- Geographic distribution: Europe, Asia except for the southeast, North and Northeast Africa, the Arctic
- Linguistic classification: Hypothetical macrofamily
- Subdivisions: Indo-European; Uralic; Altaic (Turkic, Mongolic and Tungusic); Kartvelian; Afroasiatic (not always considered); Koreanic; Japonic; Dravidian; Elamite (sometimes included) †; Sumerian (sometimes included) †; Nivkh (sometimes included); Yukaghir (not always considered); Chukotko-Kamchatkan (not always considered); Eskaleut (not always considered);

Language codes
- Glottolog: None
- Notes: † indicates a dead language

= Nostratic languages =

Proposed superfamily of Eurasian and African languages

A phylogenetic representation of Nostratic proposed by Allan Bomhard in 2008

Nostratic is a hypothetical language macrofamily including many of the language families of northern Eurasia, first proposed in 1903. Though the Nostratic hypothesis once had a measure of support among mainstream linguists, it is now generally considered a fringe theory with very low support. The exact composition of languages families included in Nostrastic varies based on proponent; it typically includes the Kartvelian, Indo-European, and the controversial Ural-Altaic family, as well as the Afroasiatic languages and the hypothetical Elamo-Dravidian languages.

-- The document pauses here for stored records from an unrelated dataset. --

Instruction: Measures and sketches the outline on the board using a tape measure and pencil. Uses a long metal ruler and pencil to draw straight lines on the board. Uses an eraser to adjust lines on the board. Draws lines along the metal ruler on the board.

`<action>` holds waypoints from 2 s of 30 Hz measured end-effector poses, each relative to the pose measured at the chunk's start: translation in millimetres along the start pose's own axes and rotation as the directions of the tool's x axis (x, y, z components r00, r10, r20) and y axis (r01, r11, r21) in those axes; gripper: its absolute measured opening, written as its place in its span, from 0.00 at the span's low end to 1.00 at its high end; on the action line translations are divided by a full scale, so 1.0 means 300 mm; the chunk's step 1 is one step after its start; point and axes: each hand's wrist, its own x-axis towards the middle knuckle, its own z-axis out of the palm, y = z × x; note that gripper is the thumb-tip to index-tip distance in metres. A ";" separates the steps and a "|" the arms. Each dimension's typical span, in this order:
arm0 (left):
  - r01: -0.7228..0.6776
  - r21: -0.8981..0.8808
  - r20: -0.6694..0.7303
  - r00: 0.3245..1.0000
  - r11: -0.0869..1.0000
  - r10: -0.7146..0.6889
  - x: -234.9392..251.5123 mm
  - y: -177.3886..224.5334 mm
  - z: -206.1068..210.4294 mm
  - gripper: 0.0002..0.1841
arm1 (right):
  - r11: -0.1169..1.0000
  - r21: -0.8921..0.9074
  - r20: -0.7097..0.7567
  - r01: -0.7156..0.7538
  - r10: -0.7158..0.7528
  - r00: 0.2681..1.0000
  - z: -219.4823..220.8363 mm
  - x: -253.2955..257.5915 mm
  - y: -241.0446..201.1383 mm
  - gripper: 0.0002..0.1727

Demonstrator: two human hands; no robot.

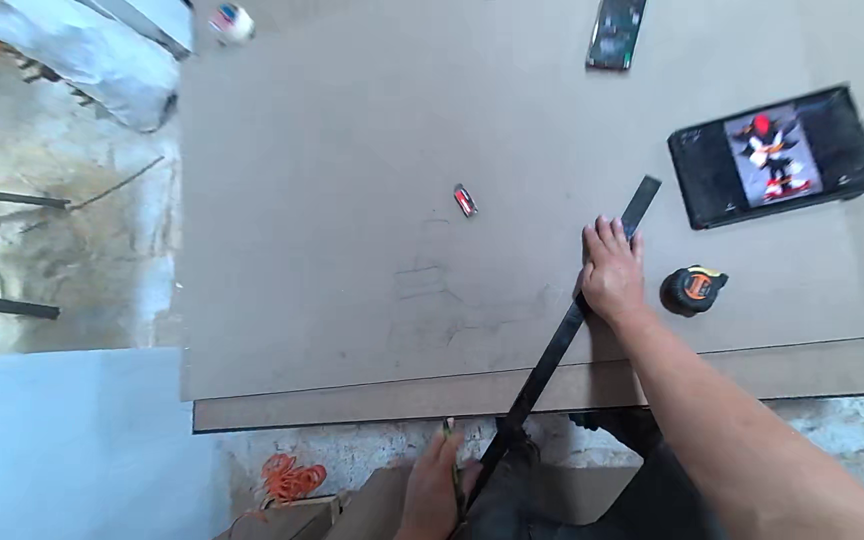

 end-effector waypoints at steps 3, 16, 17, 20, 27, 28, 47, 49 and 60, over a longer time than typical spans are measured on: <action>0.004 -0.002 -0.029 1.000 1.000 -0.004 -0.056 -0.006 0.097 0.34 | 1.000 0.006 0.252 -0.004 0.003 0.968 -0.108 0.023 0.007 0.31; 0.058 -0.160 -0.256 0.962 0.985 -0.098 -0.355 -0.202 -0.117 0.23 | 0.953 0.304 -0.035 -0.010 0.022 0.999 -0.275 -0.978 -0.108 0.30; 0.024 -0.155 -0.333 0.940 0.988 -0.075 -0.352 -0.217 -0.153 0.22 | 0.950 0.311 -0.059 -0.010 0.030 0.998 -0.295 -1.048 -0.117 0.29; 0.019 -0.220 -0.442 0.889 0.975 -0.117 -0.305 -0.213 -0.277 0.22 | 0.944 0.329 -0.117 -0.022 0.064 0.991 -0.341 -1.193 -0.116 0.27; -0.062 -0.553 -0.411 0.888 0.831 -0.207 -0.076 -0.068 -0.411 0.24 | 0.903 0.368 -0.194 -0.219 0.305 0.932 -0.482 -1.421 -0.001 0.27; -0.055 -0.612 -0.338 0.920 0.789 -0.198 -0.073 -0.042 -0.391 0.23 | 0.894 0.380 -0.193 -0.239 0.329 0.924 -0.501 -1.457 0.020 0.27; 0.730 -0.339 0.189 0.670 0.593 -0.718 -0.409 0.362 0.309 0.23 | 0.851 0.408 0.309 -0.331 0.213 0.927 -0.557 -1.393 0.784 0.26; 0.656 -0.442 0.090 0.711 0.611 -0.697 -0.420 0.426 0.329 0.20 | 0.859 0.388 0.324 -0.334 0.212 0.922 -0.581 -1.352 0.865 0.26; 0.843 -0.232 0.284 0.536 0.485 -0.795 -0.405 0.653 0.396 0.22 | 0.906 0.353 0.396 -0.233 0.081 0.915 -0.609 -1.203 1.019 0.27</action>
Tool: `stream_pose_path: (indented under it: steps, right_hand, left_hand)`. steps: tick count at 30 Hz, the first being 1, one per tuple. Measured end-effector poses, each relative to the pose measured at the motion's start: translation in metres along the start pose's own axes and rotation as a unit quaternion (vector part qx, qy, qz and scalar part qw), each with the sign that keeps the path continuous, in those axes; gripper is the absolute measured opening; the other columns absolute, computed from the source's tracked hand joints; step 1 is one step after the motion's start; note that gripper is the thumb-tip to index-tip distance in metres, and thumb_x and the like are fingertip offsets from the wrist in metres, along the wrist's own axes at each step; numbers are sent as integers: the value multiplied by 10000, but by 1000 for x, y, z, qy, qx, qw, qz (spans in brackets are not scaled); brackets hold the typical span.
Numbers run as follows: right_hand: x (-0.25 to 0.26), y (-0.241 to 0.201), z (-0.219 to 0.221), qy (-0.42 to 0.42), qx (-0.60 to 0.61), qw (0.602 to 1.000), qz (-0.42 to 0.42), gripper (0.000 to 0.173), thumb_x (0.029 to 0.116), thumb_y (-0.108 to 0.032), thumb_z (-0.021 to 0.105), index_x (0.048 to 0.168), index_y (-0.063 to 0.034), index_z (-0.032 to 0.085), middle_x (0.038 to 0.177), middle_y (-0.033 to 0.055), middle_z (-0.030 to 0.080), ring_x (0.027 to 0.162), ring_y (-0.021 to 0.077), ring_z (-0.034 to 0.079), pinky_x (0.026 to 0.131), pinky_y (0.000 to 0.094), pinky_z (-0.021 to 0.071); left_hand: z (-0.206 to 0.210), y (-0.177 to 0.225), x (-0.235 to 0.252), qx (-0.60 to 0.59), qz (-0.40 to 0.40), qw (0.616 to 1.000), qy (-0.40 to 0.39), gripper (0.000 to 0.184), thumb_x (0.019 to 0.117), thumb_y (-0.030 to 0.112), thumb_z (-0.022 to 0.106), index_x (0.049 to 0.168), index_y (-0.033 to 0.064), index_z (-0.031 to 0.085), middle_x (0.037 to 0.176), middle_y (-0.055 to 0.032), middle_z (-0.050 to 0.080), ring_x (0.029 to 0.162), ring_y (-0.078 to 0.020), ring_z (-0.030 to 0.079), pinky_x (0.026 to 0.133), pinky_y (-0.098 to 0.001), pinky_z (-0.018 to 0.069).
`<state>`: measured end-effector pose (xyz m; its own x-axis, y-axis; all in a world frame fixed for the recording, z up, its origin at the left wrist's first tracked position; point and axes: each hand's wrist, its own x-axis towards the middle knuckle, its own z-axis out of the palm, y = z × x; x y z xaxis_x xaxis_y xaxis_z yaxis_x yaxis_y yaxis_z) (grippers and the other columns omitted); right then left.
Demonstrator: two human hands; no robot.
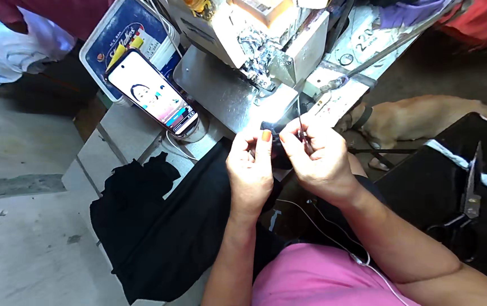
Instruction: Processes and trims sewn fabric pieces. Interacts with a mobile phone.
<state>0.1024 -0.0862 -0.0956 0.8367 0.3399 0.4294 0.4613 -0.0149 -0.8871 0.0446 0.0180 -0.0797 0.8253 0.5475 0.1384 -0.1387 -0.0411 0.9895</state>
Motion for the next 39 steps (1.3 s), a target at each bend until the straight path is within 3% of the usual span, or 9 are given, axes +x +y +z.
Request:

The Nostratic hypothesis originated with Holger Pedersen in the early 20th century. The name "Nostratic" was put forth by Pedersen (1903) and is derived from the Latin nostrates "fellow countrymen." The hypothesis was significantly expanded in the 1960s by Soviet linguists, notably Vladislav Illich-Svitych and Aharon Dolgopolsky.

The hypothesis has fallen out of favour since the latter half of the 20th century and has limited degrees of acceptance, predominantly among a minority of Russian linguists. Linguists worldwide mostly reject many macrofamily hypotheses, including the Nostratic, with the exception of Dené–Yeniseian languages, which has been met with some degree of acceptance. In Russia, the Nostratic hypothesis is endorsed by a minority of linguists, such as Vladimir Dybo, but is not a generally accepted hypothesis. Some linguists take an agnostic view. Eurasiatic, a similar grouping, was proposed by Joseph Greenberg (2000) and endorsed by Merritt Ruhlen.

==History of research==

===Origin of the Nostratic hypothesis===
The last quarter of the 19th century saw various linguists putting forward proposals linking the Indo-European languages to other language families, such as Finno-Ugric and Altaic.

These proposals were taken much further in 1903 when Holger Pedersen proposed "Nostratic" as a common ancestor for the Indo-European, Finno-Ugric, Samoyed, Turkish, Mongolian, Manchu, Yukaghir, Eskimo, Semitic, and Hamitic languages, with the door left open to the eventual inclusion of others.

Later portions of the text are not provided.